● Problem description: For this exercise, please find the lines in the entries that include the word "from" and copy them.

● The records:
——

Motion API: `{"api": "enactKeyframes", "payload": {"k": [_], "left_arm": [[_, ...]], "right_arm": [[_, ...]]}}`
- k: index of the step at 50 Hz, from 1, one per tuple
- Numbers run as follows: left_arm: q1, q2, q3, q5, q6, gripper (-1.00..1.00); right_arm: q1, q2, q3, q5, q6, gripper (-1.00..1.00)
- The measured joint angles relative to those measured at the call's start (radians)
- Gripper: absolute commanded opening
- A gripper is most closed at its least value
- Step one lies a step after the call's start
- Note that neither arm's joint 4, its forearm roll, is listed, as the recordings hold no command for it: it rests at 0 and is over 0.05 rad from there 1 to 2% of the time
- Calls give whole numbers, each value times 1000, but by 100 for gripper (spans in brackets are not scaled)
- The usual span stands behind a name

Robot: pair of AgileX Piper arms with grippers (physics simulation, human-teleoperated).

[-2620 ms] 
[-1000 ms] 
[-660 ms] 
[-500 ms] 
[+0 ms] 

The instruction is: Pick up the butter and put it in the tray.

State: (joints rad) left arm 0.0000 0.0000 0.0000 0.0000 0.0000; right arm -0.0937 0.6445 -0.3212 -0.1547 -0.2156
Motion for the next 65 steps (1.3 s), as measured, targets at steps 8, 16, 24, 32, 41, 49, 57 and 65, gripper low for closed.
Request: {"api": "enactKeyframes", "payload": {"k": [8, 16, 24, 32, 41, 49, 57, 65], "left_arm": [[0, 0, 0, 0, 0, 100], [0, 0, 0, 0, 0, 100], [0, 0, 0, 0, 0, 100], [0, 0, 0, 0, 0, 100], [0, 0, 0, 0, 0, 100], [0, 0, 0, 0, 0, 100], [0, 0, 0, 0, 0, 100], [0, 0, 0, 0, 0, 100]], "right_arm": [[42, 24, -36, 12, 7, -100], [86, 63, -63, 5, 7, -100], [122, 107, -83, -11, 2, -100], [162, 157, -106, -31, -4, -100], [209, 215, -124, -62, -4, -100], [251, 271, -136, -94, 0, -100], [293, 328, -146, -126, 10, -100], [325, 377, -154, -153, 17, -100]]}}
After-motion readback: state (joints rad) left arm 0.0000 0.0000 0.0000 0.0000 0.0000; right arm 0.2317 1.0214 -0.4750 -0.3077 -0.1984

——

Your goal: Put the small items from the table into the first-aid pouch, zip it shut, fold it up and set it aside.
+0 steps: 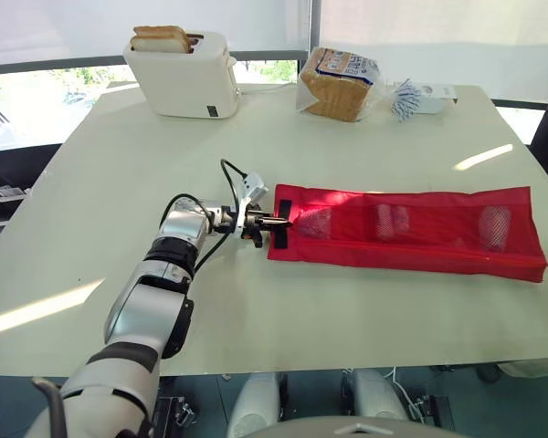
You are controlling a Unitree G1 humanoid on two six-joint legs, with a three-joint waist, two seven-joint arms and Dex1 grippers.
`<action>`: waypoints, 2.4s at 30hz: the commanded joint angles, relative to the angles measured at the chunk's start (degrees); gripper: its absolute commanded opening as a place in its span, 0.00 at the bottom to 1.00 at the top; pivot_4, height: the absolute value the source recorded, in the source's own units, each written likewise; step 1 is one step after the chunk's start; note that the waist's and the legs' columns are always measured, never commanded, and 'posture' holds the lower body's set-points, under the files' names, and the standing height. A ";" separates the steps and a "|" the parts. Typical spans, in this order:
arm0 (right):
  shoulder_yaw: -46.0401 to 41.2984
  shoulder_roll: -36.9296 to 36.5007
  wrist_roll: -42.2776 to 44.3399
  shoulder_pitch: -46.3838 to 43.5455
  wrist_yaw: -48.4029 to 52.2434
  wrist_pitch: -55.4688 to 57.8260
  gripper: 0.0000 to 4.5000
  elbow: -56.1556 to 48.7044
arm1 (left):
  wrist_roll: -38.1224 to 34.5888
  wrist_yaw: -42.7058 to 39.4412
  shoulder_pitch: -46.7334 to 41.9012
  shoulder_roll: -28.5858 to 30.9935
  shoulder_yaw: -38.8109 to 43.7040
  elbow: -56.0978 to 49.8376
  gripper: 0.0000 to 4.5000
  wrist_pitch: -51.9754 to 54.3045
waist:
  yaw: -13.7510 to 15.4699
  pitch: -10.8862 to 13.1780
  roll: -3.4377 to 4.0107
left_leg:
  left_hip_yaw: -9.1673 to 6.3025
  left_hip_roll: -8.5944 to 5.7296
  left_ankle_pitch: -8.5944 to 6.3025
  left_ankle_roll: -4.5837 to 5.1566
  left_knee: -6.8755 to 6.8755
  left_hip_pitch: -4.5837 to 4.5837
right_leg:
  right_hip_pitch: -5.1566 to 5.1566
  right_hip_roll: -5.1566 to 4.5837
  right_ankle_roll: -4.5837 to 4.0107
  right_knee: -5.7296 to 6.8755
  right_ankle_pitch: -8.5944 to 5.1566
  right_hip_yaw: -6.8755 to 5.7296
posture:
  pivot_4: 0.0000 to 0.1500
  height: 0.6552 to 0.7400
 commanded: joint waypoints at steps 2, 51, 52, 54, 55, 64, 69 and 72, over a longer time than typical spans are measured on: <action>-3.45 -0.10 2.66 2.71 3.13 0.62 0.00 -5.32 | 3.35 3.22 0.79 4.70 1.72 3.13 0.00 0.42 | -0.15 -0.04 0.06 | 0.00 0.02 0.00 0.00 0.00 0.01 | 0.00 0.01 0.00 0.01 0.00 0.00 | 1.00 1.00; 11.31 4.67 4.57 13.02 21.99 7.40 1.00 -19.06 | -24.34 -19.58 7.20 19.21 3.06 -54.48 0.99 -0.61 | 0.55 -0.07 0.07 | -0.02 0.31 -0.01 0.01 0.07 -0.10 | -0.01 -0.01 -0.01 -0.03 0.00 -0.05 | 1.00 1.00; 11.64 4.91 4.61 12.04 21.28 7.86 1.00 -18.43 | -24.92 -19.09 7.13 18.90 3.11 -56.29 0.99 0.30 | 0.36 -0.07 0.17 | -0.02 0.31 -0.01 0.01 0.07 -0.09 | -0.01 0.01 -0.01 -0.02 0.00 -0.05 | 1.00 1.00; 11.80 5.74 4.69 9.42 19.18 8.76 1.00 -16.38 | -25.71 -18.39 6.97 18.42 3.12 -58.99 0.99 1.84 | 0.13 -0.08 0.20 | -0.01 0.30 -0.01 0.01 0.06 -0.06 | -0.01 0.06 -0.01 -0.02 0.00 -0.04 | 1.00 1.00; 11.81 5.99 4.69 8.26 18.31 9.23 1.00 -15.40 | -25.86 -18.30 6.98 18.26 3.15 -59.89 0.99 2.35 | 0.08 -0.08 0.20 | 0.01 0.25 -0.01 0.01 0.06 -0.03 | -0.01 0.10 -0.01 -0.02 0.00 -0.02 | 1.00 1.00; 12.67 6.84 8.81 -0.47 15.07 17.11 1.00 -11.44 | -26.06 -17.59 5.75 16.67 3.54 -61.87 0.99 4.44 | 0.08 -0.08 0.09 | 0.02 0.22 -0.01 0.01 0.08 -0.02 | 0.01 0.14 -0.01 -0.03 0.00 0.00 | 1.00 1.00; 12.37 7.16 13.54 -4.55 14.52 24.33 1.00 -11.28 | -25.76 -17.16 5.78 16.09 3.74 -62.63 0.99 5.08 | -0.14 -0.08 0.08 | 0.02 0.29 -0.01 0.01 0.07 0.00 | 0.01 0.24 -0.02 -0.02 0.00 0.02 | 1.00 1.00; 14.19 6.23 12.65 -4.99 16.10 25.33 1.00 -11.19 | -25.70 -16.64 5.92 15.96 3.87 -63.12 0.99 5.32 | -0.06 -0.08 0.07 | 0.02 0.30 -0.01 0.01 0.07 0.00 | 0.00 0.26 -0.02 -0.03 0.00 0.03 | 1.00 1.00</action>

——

● Your solution:
- k: index of the step at 50 Hz, from 1, one per tuple
- Note that neither arm's joint 4, its forearm roll, is listed, as the recordings hold no command for it: it rests at 0 and is over 0.05 rad from there 1 to 2% of the time
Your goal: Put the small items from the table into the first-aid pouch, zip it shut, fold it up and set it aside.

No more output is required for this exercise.